Cowtown is all about a certain animal; even ginger beef, that mainstay of Chinese takeout, was invented here in the 1970s. More uniquely, most neighbourhoods now contain at least one Vietnamese noodle shop or banh mi (sub joint), testimony to the city’s increasingly diverse population.

Peter’s Drive-in (219 16th Avenue Northeast; tel: 403- 277-2747) has been known across Alberta for decades.

Vancouver, BC

Although Lotus Land is essentially one large, rainy, coffee emporium, it’s the local enthusiasm for raw fish and seaweed that catches attention. The city’s west coast locale means that Vancouver is full of cheap sushi bars with menus and prices that bedazzle visitors — you’ll eat better than a high-end restaurant for a fraction of the cost.

Street vendors here have the widest range of wares
and garnishes in Canada.

Victoria, BC

Quick eats in genteel Victoria are traditionally anything but. This is an anglophile town where unhurried afternoon tea is still served and shops are devoted to cocoa, scones and jam. Oyster burgers are common, and the smoked and candied sockeye salmon are world-renowned. The Nanaimo bar, a popular dessert made mostly of butter and sugar, is a Vancouver Island original.

Get your hands dirty: Ferris Oyster & Burger Bar (536 Yates Street; tel: 250-360-1824)
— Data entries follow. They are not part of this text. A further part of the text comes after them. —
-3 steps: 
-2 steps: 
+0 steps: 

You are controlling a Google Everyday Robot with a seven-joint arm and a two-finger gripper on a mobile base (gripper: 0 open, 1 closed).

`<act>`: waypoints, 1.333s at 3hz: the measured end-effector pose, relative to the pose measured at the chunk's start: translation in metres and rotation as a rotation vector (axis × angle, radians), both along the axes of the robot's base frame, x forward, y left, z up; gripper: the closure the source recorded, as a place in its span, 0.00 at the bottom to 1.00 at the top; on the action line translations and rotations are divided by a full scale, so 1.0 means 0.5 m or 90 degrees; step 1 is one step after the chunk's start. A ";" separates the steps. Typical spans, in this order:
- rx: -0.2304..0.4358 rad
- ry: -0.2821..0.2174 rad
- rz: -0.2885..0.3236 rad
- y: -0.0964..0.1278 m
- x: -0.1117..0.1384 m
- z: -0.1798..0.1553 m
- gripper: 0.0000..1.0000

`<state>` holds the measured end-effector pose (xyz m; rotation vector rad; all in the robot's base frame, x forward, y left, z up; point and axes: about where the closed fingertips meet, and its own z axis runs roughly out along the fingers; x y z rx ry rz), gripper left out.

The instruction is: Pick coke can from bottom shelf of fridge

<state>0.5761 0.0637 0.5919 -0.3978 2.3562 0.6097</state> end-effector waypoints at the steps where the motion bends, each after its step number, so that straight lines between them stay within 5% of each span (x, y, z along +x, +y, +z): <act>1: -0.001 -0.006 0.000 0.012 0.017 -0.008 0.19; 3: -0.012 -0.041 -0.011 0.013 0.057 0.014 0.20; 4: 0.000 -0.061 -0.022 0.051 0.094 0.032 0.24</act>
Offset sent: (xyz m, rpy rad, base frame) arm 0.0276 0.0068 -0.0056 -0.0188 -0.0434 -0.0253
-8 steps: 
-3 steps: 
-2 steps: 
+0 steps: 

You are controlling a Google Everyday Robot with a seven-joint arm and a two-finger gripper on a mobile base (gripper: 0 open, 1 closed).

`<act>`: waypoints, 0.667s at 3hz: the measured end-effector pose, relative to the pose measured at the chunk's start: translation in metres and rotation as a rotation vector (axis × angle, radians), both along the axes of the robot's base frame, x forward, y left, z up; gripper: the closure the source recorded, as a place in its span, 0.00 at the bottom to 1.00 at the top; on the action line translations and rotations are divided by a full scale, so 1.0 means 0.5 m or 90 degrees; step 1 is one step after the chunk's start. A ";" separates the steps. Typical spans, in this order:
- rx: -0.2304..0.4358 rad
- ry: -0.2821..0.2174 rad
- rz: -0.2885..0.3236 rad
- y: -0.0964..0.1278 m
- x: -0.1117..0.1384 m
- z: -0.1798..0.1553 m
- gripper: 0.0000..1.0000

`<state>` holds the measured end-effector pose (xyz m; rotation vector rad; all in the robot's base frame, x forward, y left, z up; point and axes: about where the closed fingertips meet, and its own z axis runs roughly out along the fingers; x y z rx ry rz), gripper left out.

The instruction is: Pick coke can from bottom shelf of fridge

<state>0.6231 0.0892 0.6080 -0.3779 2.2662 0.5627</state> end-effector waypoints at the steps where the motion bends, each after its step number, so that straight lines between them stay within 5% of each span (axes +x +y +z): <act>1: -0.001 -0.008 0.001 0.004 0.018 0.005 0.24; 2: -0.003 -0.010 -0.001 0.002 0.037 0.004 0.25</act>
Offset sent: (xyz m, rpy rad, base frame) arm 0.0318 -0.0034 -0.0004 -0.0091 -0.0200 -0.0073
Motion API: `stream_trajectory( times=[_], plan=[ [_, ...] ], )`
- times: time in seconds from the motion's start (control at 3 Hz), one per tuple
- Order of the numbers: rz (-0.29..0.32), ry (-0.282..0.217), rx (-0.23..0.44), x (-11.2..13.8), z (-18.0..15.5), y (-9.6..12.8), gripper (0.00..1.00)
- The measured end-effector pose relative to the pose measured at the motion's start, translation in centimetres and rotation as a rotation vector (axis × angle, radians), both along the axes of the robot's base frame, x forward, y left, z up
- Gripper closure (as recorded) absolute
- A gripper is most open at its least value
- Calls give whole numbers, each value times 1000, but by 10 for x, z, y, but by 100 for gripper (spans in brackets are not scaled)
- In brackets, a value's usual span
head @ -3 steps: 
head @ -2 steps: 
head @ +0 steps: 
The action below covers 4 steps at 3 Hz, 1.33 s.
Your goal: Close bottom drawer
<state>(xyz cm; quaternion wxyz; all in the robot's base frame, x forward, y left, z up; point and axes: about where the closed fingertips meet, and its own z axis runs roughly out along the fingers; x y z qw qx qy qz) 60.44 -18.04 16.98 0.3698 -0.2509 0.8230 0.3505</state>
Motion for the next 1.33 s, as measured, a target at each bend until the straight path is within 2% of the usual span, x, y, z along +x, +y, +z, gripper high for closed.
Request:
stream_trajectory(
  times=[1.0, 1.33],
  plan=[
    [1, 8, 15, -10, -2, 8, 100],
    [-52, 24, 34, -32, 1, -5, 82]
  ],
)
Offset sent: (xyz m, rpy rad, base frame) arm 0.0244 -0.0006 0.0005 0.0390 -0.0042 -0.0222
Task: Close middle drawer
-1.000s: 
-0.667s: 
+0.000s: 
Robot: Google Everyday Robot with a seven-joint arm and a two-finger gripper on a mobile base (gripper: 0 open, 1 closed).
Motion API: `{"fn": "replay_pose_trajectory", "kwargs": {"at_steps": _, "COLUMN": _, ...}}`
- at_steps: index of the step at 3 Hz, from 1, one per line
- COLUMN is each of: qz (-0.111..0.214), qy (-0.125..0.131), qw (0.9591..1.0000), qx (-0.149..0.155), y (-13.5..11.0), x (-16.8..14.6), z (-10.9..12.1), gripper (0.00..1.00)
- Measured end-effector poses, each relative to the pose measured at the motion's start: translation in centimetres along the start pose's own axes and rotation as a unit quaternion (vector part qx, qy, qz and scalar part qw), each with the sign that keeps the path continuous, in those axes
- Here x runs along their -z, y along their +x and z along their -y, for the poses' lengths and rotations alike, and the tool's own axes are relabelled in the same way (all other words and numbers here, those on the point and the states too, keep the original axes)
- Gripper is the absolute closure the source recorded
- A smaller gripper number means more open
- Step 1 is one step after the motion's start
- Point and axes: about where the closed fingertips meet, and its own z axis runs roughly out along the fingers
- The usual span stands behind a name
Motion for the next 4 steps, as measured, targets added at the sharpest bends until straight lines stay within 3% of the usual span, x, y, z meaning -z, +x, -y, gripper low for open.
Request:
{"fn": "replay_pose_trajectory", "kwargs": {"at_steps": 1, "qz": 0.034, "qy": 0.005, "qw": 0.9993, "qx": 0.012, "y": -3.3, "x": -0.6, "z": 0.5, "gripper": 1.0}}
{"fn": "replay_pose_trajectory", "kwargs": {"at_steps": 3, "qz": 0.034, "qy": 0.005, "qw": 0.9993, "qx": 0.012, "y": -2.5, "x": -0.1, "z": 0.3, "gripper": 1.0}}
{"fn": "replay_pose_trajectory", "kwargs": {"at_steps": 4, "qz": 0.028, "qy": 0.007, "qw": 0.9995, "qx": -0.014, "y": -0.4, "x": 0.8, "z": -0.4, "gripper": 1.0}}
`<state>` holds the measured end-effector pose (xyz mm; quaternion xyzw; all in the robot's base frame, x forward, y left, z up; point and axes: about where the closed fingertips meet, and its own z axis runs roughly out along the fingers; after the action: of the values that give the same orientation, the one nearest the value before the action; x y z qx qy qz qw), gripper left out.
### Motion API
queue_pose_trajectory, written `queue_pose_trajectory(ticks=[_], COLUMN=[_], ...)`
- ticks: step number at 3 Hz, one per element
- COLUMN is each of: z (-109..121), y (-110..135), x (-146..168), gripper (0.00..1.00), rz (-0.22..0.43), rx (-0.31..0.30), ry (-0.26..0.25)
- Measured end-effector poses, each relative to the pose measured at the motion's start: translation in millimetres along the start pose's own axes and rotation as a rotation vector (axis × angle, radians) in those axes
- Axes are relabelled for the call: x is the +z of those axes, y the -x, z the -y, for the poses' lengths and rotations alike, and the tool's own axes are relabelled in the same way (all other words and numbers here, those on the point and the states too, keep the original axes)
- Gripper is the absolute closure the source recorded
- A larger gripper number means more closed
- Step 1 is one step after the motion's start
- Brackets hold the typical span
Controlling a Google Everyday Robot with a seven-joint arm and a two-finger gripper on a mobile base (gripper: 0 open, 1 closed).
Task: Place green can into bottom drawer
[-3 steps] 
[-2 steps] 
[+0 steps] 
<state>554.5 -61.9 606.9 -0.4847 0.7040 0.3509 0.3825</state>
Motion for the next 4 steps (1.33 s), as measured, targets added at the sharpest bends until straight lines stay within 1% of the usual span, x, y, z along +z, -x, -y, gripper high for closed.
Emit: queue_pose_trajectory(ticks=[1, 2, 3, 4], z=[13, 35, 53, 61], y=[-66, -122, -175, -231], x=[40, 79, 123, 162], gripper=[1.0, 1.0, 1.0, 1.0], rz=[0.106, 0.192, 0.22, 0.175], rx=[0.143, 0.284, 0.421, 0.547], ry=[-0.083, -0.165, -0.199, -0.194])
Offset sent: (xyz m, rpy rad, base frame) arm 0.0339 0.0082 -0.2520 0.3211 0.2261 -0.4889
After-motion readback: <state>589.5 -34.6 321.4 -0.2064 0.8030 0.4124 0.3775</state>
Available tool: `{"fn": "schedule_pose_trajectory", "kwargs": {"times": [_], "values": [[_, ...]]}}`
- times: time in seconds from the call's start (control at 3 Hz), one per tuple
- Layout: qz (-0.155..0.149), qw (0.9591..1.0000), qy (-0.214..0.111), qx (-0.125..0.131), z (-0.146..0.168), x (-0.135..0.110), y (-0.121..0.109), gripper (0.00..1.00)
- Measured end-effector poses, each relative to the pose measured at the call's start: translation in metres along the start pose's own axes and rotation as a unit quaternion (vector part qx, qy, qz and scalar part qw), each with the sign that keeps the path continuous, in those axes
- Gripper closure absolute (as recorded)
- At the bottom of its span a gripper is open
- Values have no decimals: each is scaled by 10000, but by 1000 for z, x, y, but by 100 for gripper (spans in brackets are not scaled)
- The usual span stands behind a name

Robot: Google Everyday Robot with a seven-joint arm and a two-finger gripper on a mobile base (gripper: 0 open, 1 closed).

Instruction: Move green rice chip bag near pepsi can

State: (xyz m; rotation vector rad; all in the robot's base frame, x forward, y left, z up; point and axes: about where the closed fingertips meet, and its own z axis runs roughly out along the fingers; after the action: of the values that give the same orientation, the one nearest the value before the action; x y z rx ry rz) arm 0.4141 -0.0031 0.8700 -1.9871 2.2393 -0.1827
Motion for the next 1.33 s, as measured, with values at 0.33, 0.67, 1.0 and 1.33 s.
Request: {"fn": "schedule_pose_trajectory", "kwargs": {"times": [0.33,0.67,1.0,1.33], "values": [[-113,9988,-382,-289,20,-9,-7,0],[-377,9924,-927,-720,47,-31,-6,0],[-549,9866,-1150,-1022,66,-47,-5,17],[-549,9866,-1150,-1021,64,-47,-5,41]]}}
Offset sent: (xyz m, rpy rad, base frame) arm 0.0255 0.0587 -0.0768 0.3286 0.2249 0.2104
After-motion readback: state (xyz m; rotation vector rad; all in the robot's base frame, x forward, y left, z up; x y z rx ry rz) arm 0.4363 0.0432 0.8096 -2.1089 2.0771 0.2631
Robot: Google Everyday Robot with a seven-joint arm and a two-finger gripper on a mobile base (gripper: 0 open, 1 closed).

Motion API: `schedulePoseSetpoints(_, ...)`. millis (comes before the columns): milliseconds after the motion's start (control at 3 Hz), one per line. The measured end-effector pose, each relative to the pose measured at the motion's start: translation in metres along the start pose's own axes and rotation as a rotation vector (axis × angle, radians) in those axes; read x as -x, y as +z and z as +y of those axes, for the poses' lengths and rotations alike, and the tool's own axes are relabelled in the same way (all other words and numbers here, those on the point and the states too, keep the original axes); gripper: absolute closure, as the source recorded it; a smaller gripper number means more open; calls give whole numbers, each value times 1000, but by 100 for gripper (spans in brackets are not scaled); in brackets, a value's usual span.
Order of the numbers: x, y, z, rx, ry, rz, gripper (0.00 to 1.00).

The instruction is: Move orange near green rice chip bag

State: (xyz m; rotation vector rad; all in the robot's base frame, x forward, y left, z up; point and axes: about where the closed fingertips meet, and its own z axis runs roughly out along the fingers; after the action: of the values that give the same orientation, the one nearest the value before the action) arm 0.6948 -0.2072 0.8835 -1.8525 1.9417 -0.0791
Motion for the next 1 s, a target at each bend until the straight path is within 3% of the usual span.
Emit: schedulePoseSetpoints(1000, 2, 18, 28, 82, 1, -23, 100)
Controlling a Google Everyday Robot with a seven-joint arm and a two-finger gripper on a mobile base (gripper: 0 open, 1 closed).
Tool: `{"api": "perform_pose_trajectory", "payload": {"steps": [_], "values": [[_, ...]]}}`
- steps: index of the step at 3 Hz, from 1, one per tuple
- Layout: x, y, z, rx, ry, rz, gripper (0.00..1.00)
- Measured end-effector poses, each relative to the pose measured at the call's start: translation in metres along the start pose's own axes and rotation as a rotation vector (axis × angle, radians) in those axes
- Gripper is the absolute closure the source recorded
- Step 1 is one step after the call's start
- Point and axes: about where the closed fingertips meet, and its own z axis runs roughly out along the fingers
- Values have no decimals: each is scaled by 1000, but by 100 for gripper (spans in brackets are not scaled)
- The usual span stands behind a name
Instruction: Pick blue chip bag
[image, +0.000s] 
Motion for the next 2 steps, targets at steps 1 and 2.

Whitehorse, Yellowknife and Iqaluit

All three of Canada’s northern centres are good places to try traditional Aboriginal or Inuit snacks. Best known are jerky, bannock (pan-fried flatbread), pemmican (compacted meat, fat and fruit), and the High Arctic’s muktuk (whale skin often eaten with soy sauce). Expensive junk food is flown into even the remotest places.
 

AMERICAN TRADITIONS

All of the US cities below are at most a day’s drive from the Canadian border. Bring passports as well as an appetite.

Boston, MA

The nickname, Beantown, says it all. In a city where serving Boston baked beans is a birthright, try a legume-less favourite, the New England Boiled Dinner. If that sounds a trifle prosaic, there’s a treat in store: Boston Cream Pie, originally known as Parker House Pie after the hotel that created it in 1856. Widely served, it’s an update of the 17th-century Pilgrim “pudding-cake.”

Still going: Parker House Hotel (60 School Street, tel: 617-227-8600)

Buffalo, NY

In 1964, local bartenders Frank and Teressa Bellissimo deep-fried chicken parts headed for the stockpot. In a sizzling instant, Buffalo wings were born! The Bellissimo’s Anchor Bar recipe and sauce have long since gone global; restaurants in their hometown feature the wings at every opportunity — always with hot sauce, celery and blue cheese.

The original: Anchor Bar Restaurant (1047 Main Street; tel: 716-884-4083)

Detroit, MI

Aside from site-specific dishes like “tire-change stew” or paczkis (Polish fruit-filled doughnuts), Detroit is a shrine to the coney, a chili dog that comes in all shapes and sizes. The Italian and Mediterranean varieties are deep-dish and couscous-topped, respectively. Locals also like to recommend the Tim Horton’s across the bridge in Windsor, Ontario.

Chicago, Il

In this classic blue-collar city, casual cuisine is a serious business legendary for its connoisseurship. Learn the vocabulary of the hot dog by visiting lunch counters to absorb local lore on such essentials as natural casings, sport peppers and Italian meats. Only tourists use ketchup or act surprised at servings of what looks like ricotta cheesecake — it’s Chicago style deep-dish pizza, Al Capone’s favourite.

Best all-night sausage joint (natural casings, Viennese and Italian meats): the Wiener’s Circle (2622 North Clark Street)

Minneapolis, MN

Naturally, our last destination is all about dessert. Settled by Scandinavians, Minnesota has a tradition of small-town chocolatiers and basement candy making. Bring that sweet tooth to the big city and the result is Minneapolis, the hometown of the “Danish” and many other contributions to the 20th-century’s sugar rush. Make sure your dentist comes along (or at least your dental floss) as you steer through “heritage” candy or test pastry like rock-sugar rolls and munkkis, giant glazed turnovers.